Yankee Magazine and public television station WGBH in Boston have teamed up for a 13-episode travel and lifestyle series called “Weekends with Yankee.” Richard Wiese, explorer and author, and Amy Traverso, Yankee Magazine senior food editor, took the show on the road to Martha’s Vineyard.
They traveled to the Island last October, where they helped dredge for scallops at Cape Poge. The episode, “Adventure in the Wild,” airs on WGBH (channel 2 on the Vineyard) on April 30. Another episode, focusing on Oak Bluffs’ gingerbread houses and a look at the shiitake mushroom growing operation in Chilmark, headed up by Tucker Pforzheimer and Truman French, is scheduled to air in June.
Mr. Wiese has a long history of vacationing with his family on the Island, no small thing considering that he’s been cross-country skiing at the North Pole and trekked to the reported hottest place on Earth, a desert in Ethiopia.
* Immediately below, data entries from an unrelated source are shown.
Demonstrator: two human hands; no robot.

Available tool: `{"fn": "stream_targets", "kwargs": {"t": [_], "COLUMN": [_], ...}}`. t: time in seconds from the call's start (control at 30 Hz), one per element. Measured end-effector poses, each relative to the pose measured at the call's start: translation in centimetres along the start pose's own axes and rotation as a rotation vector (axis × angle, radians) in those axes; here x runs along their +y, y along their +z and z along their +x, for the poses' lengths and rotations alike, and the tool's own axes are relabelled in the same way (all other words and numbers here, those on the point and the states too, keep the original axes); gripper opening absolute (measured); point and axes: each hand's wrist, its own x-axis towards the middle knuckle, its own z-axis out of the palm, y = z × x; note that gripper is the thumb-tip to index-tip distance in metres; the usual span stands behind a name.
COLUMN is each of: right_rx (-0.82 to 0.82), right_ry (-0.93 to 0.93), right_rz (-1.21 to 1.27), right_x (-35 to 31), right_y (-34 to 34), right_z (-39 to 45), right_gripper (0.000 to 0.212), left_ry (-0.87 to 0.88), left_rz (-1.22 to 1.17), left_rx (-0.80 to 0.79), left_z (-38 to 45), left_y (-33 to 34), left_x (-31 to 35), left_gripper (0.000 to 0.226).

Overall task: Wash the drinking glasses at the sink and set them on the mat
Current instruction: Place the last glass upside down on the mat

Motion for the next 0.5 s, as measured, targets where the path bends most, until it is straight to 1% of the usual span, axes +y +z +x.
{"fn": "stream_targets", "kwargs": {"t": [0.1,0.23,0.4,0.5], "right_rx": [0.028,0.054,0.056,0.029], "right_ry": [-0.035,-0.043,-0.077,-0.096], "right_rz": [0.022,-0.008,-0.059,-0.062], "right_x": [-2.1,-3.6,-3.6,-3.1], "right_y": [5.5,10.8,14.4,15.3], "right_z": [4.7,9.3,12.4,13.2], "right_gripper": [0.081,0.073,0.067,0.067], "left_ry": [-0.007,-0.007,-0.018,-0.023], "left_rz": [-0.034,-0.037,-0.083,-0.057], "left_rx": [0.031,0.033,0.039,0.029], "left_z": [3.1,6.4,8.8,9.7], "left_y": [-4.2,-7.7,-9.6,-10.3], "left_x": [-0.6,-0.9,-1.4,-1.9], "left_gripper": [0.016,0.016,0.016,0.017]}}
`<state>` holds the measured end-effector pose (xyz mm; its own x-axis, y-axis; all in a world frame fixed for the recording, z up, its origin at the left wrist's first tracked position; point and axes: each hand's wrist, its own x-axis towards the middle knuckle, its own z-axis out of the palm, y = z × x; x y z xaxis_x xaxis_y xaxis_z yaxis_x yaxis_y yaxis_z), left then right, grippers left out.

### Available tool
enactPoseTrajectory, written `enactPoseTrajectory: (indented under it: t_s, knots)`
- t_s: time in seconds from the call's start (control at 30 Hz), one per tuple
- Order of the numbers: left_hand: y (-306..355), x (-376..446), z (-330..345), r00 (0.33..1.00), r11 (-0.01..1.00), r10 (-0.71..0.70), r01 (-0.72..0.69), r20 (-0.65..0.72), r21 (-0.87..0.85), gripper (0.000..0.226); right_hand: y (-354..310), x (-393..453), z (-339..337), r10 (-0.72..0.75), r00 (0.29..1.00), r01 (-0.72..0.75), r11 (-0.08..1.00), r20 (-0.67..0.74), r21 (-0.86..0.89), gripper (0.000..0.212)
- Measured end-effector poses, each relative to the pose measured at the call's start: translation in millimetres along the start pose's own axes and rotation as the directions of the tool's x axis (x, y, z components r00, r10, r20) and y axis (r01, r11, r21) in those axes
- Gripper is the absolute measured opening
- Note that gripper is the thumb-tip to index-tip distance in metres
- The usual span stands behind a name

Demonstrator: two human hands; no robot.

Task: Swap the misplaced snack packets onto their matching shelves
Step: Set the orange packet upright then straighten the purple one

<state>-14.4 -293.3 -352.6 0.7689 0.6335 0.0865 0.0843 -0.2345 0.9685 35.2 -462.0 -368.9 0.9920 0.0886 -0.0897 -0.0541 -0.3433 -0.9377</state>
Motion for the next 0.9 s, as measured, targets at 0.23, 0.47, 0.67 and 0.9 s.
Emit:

“There’s no more special place in July and August than Martha’s Vineyard,” Mr. Wiese told The Times.
Mr. Wiese said he’s a big fan of seafood, and he learned a few things about scallops, including how to pronounce the word (it’s “scall,” rhymes with “all,” not “al”) while onboard Donny Benefit’s 36-foot fishing boat Payback (Donny’s a commercial fisherman and shellfish committee member).
For Amy Traverso, it was the first time dredging for scallops; she said the weather leading up to the October trip was idyllic, then the day the scallop outing was scheduled, the weather turned.
“We went from late summer to hardcore fall,” Ms. Traverso said. “It was so, so cold. It took all my focus to get the shake out of my voice. Of course, all the guys on the boat said, ‘Oh, it’s warm out here.’”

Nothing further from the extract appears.